Acharya S K, Dasarathy S, Saksena S, Pande J N
Department of Gastroenterology, All India Institute of Medical Sciences, New Delhi.
J Hepatol. 1993 Sep;19(2):291-300. doi: 10.1016/s0168-8278(05)80585-9.
A prospective randomized double-blind study was conducted to evaluate the efficacy of propranolol in patients with portal hypertension undergoing long-term endoscopic sclerotherapy (EST) for recurrent variceal bleeding. Consecutive patients with portal hypertension (Child's class A or B) due to cirrhosis (n = 72), non-cirrhotic portal fibrosis (n = 29) and extrahepatic portal venous obstruction (n = 13) attending the liver clinic of a tertiary care center were included in the study. All patients had had at least one documented episode of variceal bleed in the previous 4 weeks. Fifty-eight patients received propranolol and 56 received placebo in addition to weekly EST. Rebleeding occurred in 12 (21%) patients in the placebo group and 10 (17%) patients in the propranolol group during a mean follow-up period of 24.4 +/- 10.4 months in the former and 23.8 +/- 9.2 months in the latter group (P > 0.1). The number of episodes of rebleeding (14 in the placebo and 12 in the propranolol group) were also similar (P > 0.1). The median bleeding-free period was more than 40 months in both treatment groups (P > 0.1). The mean transfusion requirements and the number of hospital admissions for rebleeding were also similar in the two treatment groups (P > 0.1). Complete obliteration of varices was achieved in 44 (78.9%) patients in the placebo group and 43 (75.5%) patients in the propranolol group (P > 0.1). Recurrence of new varices was seen in two patients in the placebo and in three of those in the propranolol group. Seven patients in the placebo group and five in the propranolol group died (P > 0.1). Complications related to EST were similar in the two treatment groups but additional adverse effects were observed in the propranolol group. The cumulative incidence of rebleeding in the placebo group was 12.7 and in the propranolol group it was 11.2 per 100 patient years of follow-up. It is concluded that the addition of propranolol in patients with portal hypertension and fair hepatic function on long-term EST does not confer any additional benefit.

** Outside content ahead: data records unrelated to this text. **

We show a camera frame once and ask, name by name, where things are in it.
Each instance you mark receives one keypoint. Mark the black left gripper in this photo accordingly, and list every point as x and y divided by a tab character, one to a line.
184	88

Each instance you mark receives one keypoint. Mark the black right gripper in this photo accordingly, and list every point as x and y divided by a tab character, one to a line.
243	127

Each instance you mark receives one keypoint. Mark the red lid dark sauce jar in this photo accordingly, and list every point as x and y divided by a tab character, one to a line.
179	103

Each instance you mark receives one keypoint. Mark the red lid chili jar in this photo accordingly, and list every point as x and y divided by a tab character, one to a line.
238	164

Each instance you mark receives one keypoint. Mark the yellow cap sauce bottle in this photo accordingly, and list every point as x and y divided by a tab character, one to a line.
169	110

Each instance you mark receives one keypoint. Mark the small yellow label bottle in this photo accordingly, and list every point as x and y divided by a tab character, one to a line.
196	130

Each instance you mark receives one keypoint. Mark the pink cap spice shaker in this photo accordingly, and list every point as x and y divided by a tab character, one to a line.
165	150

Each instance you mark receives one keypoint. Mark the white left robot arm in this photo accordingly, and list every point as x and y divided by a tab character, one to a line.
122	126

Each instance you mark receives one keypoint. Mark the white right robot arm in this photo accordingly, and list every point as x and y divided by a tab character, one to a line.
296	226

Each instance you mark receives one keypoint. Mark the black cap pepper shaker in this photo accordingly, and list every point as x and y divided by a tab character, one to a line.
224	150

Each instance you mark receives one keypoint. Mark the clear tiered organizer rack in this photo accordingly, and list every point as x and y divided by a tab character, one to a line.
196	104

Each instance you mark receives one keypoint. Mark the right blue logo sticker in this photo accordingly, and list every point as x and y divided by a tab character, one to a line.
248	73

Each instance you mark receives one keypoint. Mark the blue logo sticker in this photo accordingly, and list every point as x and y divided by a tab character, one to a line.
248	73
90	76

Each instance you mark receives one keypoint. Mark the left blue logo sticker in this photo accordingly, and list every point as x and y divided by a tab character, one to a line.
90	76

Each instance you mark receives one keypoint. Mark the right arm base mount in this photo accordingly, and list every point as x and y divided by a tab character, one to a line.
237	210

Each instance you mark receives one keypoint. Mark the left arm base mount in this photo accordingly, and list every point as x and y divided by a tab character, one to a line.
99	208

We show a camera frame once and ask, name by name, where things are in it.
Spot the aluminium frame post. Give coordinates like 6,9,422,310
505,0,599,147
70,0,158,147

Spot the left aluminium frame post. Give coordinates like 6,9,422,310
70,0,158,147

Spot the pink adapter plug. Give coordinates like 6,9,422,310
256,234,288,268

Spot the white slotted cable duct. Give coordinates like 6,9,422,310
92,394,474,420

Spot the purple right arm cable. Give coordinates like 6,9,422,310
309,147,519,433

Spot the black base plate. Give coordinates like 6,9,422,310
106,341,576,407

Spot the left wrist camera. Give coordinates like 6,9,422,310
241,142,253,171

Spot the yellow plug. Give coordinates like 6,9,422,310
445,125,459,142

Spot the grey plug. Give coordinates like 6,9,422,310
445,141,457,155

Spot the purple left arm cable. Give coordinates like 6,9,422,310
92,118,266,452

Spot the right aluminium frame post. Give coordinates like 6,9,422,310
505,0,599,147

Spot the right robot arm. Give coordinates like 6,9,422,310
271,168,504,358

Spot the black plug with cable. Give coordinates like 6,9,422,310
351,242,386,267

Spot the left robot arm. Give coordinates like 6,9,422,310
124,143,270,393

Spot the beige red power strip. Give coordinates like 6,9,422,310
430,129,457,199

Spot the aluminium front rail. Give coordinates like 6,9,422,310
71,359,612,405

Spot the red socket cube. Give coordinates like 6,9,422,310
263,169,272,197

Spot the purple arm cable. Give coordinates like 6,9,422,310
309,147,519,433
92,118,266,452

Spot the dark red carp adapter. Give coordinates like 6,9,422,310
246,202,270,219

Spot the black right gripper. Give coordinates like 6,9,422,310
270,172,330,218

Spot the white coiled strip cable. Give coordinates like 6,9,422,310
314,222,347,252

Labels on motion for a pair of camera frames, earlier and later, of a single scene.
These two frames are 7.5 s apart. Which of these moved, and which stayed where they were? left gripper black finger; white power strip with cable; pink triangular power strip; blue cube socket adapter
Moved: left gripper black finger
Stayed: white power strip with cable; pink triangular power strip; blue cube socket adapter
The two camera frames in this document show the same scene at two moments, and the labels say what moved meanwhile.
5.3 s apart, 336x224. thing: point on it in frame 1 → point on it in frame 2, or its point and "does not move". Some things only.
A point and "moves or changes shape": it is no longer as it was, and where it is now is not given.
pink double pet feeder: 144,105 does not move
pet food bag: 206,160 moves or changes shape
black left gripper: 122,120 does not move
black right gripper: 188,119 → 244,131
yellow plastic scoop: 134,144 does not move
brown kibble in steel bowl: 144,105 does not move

开展了一项前瞻性随机双盲研究,以评估普萘洛尔对接受长期内镜硬化疗法(EST)治疗复发性静脉曲张出血的门静脉高压患者的疗效。本研究纳入了一家三级医疗中心肝病门诊的连续患者,这些患者因肝硬化(n = 72)、非肝硬化性门静脉纤维化(n = 29)和肝外门静脉阻塞(n = 13)导致门静脉高压(Child分级A或B级)。所有患者在过去4周内至少有一次记录在案的静脉曲张出血发作。58例患者接受普萘洛尔治疗,56例患者除每周接受EST外还接受安慰剂治疗。在安慰剂组的12例(21%)患者和普萘洛尔组的10例(17%)患者中出现再出血,前者的平均随访期为24.4±10.4个月,后者为23.8±9.2个月(P>0.1)。再出血发作次数(安慰剂组14次,普萘洛尔组12次)也相似(P>0.1)。两个治疗组的无出血期中位数均超过40个月(P>0.1)。两个治疗组的平均输血需求量和因再出血的住院次数也相似(P>0.1)。安慰剂组44例(78.9%)患者和普萘洛尔组43例(75.5%)患者实现了静脉曲张完全闭塞(P>0.1)。安慰剂组有2例患者和普萘洛尔组有3例患者出现新静脉曲张复发。安慰剂组7例患者和普萘洛尔组5例患者死亡(P>0.1)。两个治疗组与EST相关的并发症相似,但在普萘洛尔组观察到了额外的不良反应。安慰剂组每100患者年随访的再出血累积发生率为12.7,普萘洛尔组为11.2。结论是,对于门静脉高压且肝功能尚可的患者,在长期EST治疗中加用普萘洛尔不会带来任何额外益处。